When she graduated in 2016, Rajia Abdelaziz had some promising options ahead of her.
The electrical engineering/computer science alum was being wooed by some big names. She turned down a six-figure salary offer from Google.
She decided instead to follow through with invisaWear, the smart necklaces, bracelets and keychains designed to keep women safe by sending alerts via text to love ones and even police when activated. Simple and elegant, the 14-karat-gold encased or silver-plated jewelry is loaded with technology to alert friends, police and family if there’s a problem.
Here’s how it works: After purchasing the jewelry, the buyer downloads a free app to their phone. Pairing the device to Bluetooth allows one to preselect up to five emergency contacts. If the wearer needs assistance, they click firmly on the back of the piece – twice – to alert contacts through text. They are also notified of the person’s exact location, as will a 911 dispatcher.
Abdelaziz and business partner, Raymond Hamilton ’17 (electrical engineering), had developed and refined the product enough to take home thousands in prize money from UMass Lowell Difference Maker competitions.
Since then, the company has officially launched, been touted by the press (“How this didn’t exist until now completely baffles me,” noted Popsugar) and funded faster than anyone expected. Their first round of funding -- $500,000 – allowed them to cover the cost of product development, hire a team and get to market.
InvisaWear is available for pre-order now at a 30 percent discount (off the normal price of $129) by going to: www.invisaWear.com.
“We're going to be selling starting July on our website and on Amazon,” says Abdelaziz. “In the future we have plans to sell in retails stores and in campus book stores.”
In the last few months, the duo hired a marketing director, found office space in Lowell, hired an elite crowd funding group and hosted a launch party at the Prudential in Boston. Last summer, they won a coveted spot in the 2017 Mass Challenge international startup accelerator, which helps emerging businesses refine their products and business models.
When they launched a 30-day IndieGogo crowd funding campaign in February, they met their $20,000 goal in a week. When it was over, they’d raised $36,432, or 182 percent of their goal.
“We are honored to have started this journey at the university, said Abdelaziz recently, sitting in InvisaWear’s offices. “UMass Lowell is so supportive of us.”
“It was when we won Innovative Technology Solution (and $4,500) at the 2016 Idea Challenge, we thought, hmm, maybe we are onto something here,” adds Hamilton.
Steve Tello, vice provost for Innovation and Workforce Development, has cited Abdalaziz as one of the outstanding “female leads” of DifferenceMaker projects.
Abdelaziz, who is from Nashua, met Hamilton early on in an engineering class. As a woman, she says she was in the minority in her classes.
“I was shy and timid,” she says.
But she hit it off with Hamilton. They partnered in labs, and often skipped social events to work weekends, “re-doing some of our projects for fun.”

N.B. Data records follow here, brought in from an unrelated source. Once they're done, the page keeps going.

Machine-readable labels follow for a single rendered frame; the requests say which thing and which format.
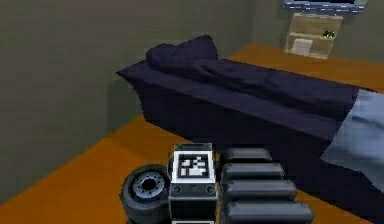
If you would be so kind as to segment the white box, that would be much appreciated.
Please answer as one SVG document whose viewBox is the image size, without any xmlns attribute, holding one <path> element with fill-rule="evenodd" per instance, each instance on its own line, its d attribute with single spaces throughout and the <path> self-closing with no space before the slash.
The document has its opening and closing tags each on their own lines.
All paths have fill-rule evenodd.
<svg viewBox="0 0 384 224">
<path fill-rule="evenodd" d="M 308 55 L 312 47 L 312 40 L 307 39 L 295 39 L 292 52 L 298 55 Z"/>
</svg>

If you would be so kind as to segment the light blue blanket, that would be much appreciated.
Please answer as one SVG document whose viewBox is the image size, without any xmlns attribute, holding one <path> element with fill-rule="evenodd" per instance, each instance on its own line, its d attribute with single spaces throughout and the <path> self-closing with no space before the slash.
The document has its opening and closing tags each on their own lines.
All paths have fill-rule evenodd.
<svg viewBox="0 0 384 224">
<path fill-rule="evenodd" d="M 321 159 L 362 173 L 384 193 L 384 94 L 358 92 Z"/>
</svg>

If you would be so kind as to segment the dark navy pillow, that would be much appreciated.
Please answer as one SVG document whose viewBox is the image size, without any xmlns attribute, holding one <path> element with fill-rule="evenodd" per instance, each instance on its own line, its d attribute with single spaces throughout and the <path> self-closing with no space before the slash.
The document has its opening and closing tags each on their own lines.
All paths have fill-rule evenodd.
<svg viewBox="0 0 384 224">
<path fill-rule="evenodd" d="M 217 60 L 218 52 L 209 35 L 202 35 L 177 45 L 162 43 L 146 52 L 146 62 L 160 70 L 189 70 L 195 62 Z"/>
</svg>

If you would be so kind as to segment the window with blue blinds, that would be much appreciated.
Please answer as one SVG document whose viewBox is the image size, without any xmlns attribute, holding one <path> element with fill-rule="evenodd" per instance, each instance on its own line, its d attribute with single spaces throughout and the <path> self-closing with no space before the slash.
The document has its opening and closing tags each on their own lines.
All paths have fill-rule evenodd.
<svg viewBox="0 0 384 224">
<path fill-rule="evenodd" d="M 368 0 L 282 0 L 286 9 L 327 14 L 360 14 Z"/>
</svg>

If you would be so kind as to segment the dark navy bed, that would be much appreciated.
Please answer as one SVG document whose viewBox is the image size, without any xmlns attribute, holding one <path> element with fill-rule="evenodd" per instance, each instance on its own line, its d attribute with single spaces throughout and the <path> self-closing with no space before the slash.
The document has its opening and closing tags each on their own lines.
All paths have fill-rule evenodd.
<svg viewBox="0 0 384 224">
<path fill-rule="evenodd" d="M 146 121 L 216 150 L 263 146 L 296 186 L 373 224 L 384 224 L 384 193 L 358 171 L 321 159 L 359 87 L 221 59 L 160 71 L 144 60 L 119 71 Z"/>
</svg>

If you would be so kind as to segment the beige wooden shelf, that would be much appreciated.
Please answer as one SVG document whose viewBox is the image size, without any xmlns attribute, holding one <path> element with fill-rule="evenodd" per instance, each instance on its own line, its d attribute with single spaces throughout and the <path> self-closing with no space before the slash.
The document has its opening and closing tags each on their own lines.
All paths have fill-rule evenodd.
<svg viewBox="0 0 384 224">
<path fill-rule="evenodd" d="M 307 39 L 313 41 L 310 53 L 301 56 L 327 59 L 332 51 L 342 21 L 343 17 L 337 15 L 294 13 L 286 36 L 284 51 L 295 54 L 292 52 L 294 40 Z M 333 31 L 335 37 L 333 39 L 323 38 L 325 31 Z"/>
</svg>

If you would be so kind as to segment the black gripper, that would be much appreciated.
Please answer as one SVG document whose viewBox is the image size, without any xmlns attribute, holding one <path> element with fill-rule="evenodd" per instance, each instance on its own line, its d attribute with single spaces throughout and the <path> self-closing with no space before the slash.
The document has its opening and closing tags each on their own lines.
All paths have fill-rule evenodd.
<svg viewBox="0 0 384 224">
<path fill-rule="evenodd" d="M 128 218 L 126 224 L 170 224 L 169 187 L 163 165 L 149 164 L 132 171 L 119 194 Z"/>
</svg>

“And here we are, five years later,” she says, “starting a company.”
Abdelaziz served as chapter president of UML’s Society of Women Engineers. Meetings, held on campus in the evenings, became more and more poorly attended. She wondered why. It turns out, some women were uncomfortable walking alone at night.
She carried pepper spray and suggested they do as well.
“Everyone looked at me like I had four heads,” she recalls.
And what if the attacker grabs it from me, came the answer. When soon after a man sitting next to her casually picked up the pepper spray on her key chain “to see if it worked,” she realized they were right.
Abdelaziz and Hamilton began working on InvisaWear as a capstone project. When they heard of the DifferenceMaker program, they entered.
Now, with production underway, Abdelaziz says the company will focus on marketing and increasing sales, building strategic partnership with universities and ramping up media exposure.
“We never imagined the level of success we’d be able to achieve in such a short time period,” says Abdelaziz. Without UMass Lowell’s “help and support, we would have never been able to achieve this level of success.”